Saved entries:
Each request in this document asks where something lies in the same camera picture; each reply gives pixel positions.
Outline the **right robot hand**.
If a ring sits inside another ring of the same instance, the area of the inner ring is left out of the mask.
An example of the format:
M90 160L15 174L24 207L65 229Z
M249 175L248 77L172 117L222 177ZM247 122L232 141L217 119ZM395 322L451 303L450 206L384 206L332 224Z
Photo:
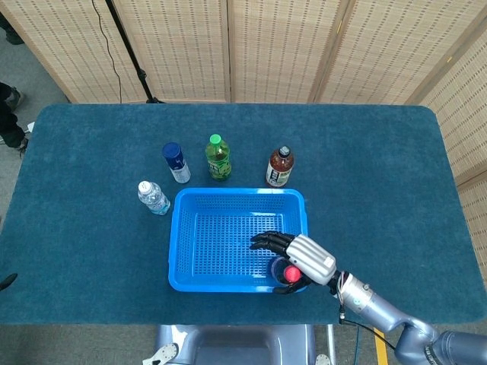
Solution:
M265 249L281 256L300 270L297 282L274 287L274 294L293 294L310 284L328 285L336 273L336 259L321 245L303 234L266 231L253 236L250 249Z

...

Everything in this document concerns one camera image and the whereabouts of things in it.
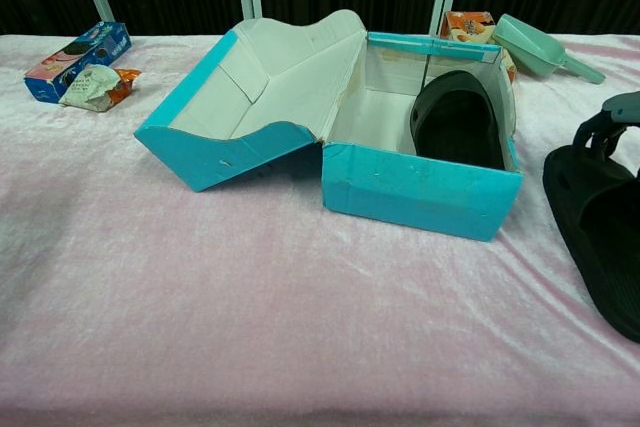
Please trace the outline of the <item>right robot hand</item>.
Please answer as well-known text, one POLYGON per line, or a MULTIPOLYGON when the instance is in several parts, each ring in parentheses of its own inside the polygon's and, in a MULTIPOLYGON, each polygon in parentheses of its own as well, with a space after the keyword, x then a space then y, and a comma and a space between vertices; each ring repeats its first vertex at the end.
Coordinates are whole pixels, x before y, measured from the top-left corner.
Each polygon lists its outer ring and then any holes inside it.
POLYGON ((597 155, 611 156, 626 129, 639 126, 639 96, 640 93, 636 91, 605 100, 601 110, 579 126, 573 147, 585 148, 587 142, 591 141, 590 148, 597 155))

...

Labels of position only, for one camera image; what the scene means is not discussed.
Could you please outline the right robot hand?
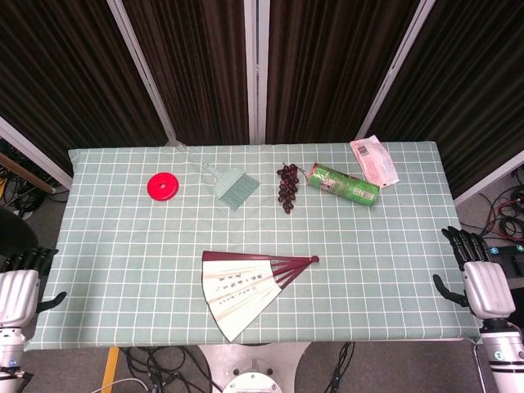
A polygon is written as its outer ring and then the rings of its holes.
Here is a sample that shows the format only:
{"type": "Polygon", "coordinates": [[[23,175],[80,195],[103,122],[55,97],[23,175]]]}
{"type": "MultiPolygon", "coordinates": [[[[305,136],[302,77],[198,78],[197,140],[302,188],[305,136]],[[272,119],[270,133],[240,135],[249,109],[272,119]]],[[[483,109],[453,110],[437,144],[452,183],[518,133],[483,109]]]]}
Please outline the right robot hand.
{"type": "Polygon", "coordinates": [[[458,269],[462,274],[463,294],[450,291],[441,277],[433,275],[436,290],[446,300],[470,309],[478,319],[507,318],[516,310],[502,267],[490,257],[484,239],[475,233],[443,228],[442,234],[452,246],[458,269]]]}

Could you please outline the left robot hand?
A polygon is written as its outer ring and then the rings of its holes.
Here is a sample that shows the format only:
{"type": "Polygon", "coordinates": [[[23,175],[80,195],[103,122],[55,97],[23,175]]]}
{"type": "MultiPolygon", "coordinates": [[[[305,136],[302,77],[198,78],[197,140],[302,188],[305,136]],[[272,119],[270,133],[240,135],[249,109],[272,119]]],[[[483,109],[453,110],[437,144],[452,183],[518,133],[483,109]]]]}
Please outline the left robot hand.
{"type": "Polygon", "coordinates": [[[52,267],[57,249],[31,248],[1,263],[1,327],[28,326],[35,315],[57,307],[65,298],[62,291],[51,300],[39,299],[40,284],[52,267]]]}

Goal of the exercise:
With the line holding "Each request in" as the first and the line holding "M90 160L15 174L24 207L65 229Z" as the last, set down that range of the entries above exactly, and nothing else.

Output for this task:
Each request in this document asks where something lies in the same camera picture; each reply gives pixel positions.
Outline the **right robot hand**.
If a ring sits inside another ring of the same instance, the area of the inner ring is left out of the mask.
An example of the format:
M90 160L15 174L24 207L65 229Z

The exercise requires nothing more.